I'm having a lot of trouble understanding the notion of temporal cost. The introduction made it sound like the main contribution of the paper is a definition of "adversarial time", i.e., a way to define the time taken by a CRN when an adversary, rather than a stochastic scheduler running Gillespie's algorithm, is determining the execution. So I expected probabilities and expected values to disappear from the definition, the same way that adversarial correctness (a.k.a. stable computation) can be defined purely with reachability without referencing probabilities. But then here is the key concept of the whole contribution, the way that we connect the adversary's choices about an execution to a definition of time, and now there's an expected value taken over some probability distribution on executions.
Now, clearly this is a different definition, and maybe a simpler one without probabilities doesn't work.

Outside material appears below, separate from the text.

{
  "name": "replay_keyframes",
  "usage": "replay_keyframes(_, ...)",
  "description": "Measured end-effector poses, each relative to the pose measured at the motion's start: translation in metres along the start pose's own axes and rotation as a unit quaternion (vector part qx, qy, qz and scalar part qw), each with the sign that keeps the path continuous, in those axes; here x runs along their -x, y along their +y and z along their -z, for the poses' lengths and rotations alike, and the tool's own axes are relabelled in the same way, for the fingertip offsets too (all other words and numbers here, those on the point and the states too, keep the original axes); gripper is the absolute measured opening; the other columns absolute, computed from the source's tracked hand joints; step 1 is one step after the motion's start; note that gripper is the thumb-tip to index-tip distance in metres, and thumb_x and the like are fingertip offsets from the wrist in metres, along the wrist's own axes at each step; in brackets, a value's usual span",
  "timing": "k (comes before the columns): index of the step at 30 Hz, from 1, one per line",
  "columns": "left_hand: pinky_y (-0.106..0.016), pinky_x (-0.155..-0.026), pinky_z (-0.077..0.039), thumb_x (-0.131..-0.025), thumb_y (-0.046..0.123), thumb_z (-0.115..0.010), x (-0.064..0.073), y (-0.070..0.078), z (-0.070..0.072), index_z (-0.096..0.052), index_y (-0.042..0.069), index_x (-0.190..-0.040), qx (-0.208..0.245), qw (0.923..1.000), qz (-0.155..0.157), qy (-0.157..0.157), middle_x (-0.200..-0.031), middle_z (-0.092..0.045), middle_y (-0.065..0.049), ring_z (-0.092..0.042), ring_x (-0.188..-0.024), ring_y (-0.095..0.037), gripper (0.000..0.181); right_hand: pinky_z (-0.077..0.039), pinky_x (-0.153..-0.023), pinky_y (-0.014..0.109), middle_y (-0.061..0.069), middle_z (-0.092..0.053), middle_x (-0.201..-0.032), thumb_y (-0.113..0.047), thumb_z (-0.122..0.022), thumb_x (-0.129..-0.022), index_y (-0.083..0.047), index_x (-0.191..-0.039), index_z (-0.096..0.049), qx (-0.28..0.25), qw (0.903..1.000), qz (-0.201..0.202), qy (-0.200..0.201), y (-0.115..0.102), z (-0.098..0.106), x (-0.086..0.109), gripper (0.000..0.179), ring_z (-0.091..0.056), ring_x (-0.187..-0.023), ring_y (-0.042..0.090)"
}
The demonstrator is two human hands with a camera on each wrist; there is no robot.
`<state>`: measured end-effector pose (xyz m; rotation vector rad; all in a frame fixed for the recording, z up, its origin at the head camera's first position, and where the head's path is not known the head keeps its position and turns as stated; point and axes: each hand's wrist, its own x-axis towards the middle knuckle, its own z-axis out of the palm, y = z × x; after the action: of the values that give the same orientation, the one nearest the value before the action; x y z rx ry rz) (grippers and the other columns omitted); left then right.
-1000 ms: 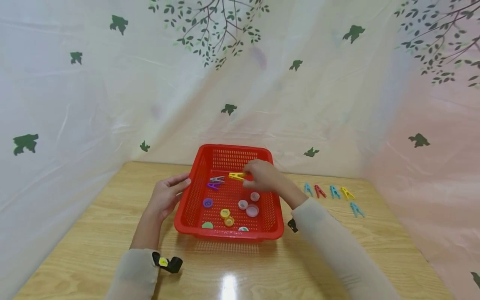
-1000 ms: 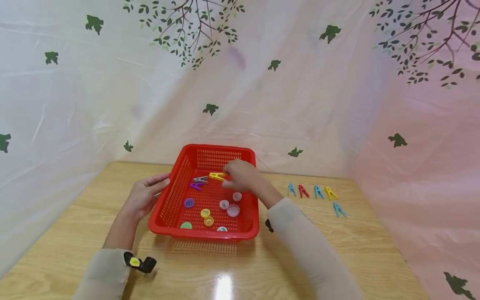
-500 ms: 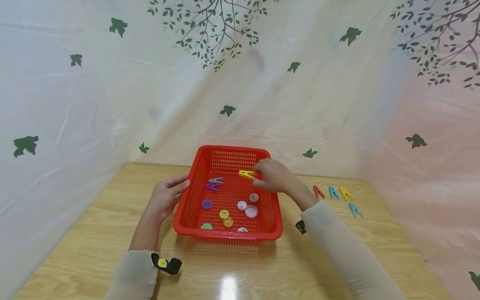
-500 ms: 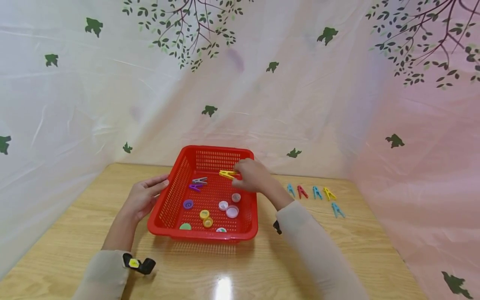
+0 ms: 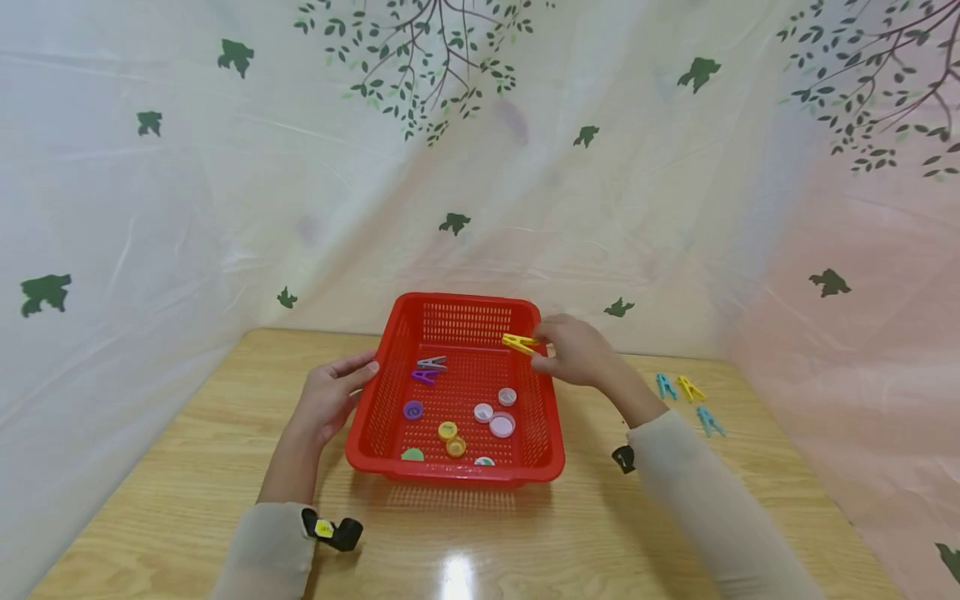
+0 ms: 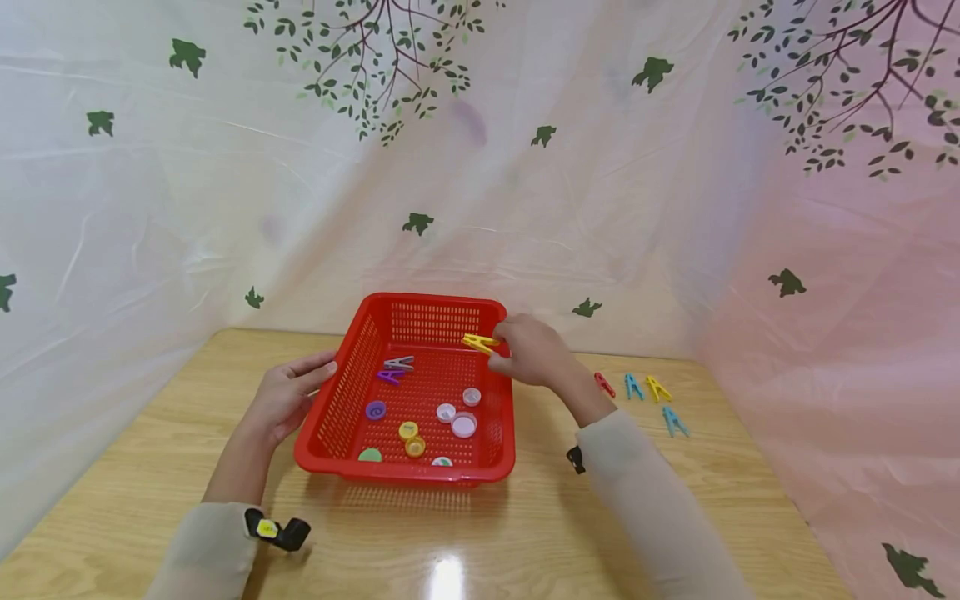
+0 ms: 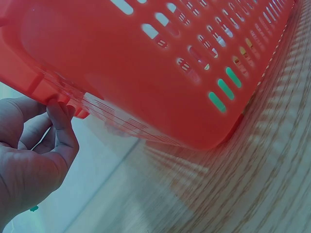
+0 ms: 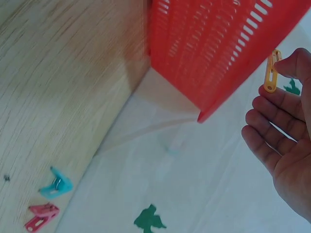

But somehow I feel some intuitive explanation and justification of this temporal cost definition is lacking here.
page 15: "Unfortunately, the technique of [AAE08a] fails once we switch to the adversarial scheduler assumed in the current paper."
It would be worth explaining their trick (which is fairly simple), and then walking through an intuitively explanation of why it doesn't work, i.e., how the adversary defined in this paper could force a runtime of larger than constant.
page 18: Obtaining Vote Amplified CRDs
Somewhere earlier the paper mentions that unlike with strong fairness, with weak fairness you can't simply take the cross product of two protocols to run them in parallel and expect them both to keep working. The standard way of vote amplifying (e.g, in [AAE08a]) involves letting the original voters be permanent voters and the other species be fluid voters, i.e., create two functionally identical versions of each non-permanent-voter species, and then have the vote amplification run in parallel with the original protocol. It seems this is not how this construction is working presumably because of the possibility of the parallel protocol failing under weak fairness.
I think what's happening is that the "startup gadget" is making a large number of copies of fluid voters whose *only* role is to vote, and not otherwise participate in the original protocol, so that it's really happening in "parallel" in the test tube, but not in parallel within any one species, each of whom is either a fluid voter, or a participant in the original protocol. It's worth pointing this out explicitly, and with some intuitive explanation similar to what I just said, if that's indeed accurate.
page 19: Please give an intuitive explanation of Proposition 8.5, e.g., "predicates stably decidable under weak fairness are closed under Boolean operations."